* _WHAT THIS TASK INVOLVES_: Only lines containing "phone" are wanted from the data below. Copy those lines.
---
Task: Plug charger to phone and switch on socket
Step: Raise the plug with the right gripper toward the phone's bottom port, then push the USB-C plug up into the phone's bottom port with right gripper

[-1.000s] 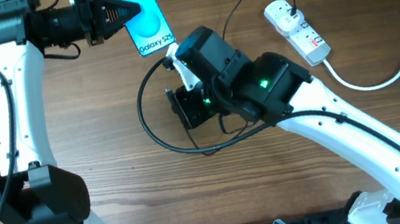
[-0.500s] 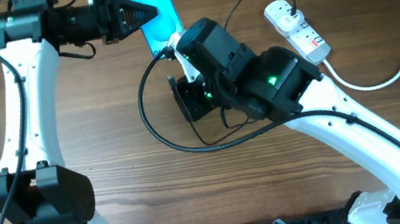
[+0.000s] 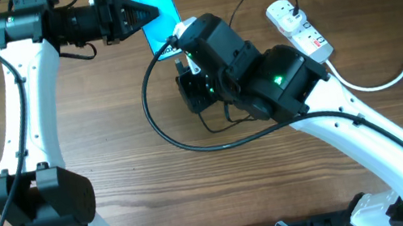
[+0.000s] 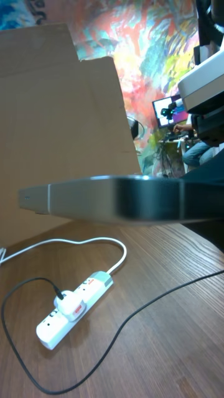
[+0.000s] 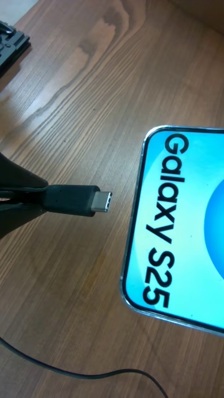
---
* _PROBLEM SOLUTION_:
Task: Plug charger to phone and switch on socket
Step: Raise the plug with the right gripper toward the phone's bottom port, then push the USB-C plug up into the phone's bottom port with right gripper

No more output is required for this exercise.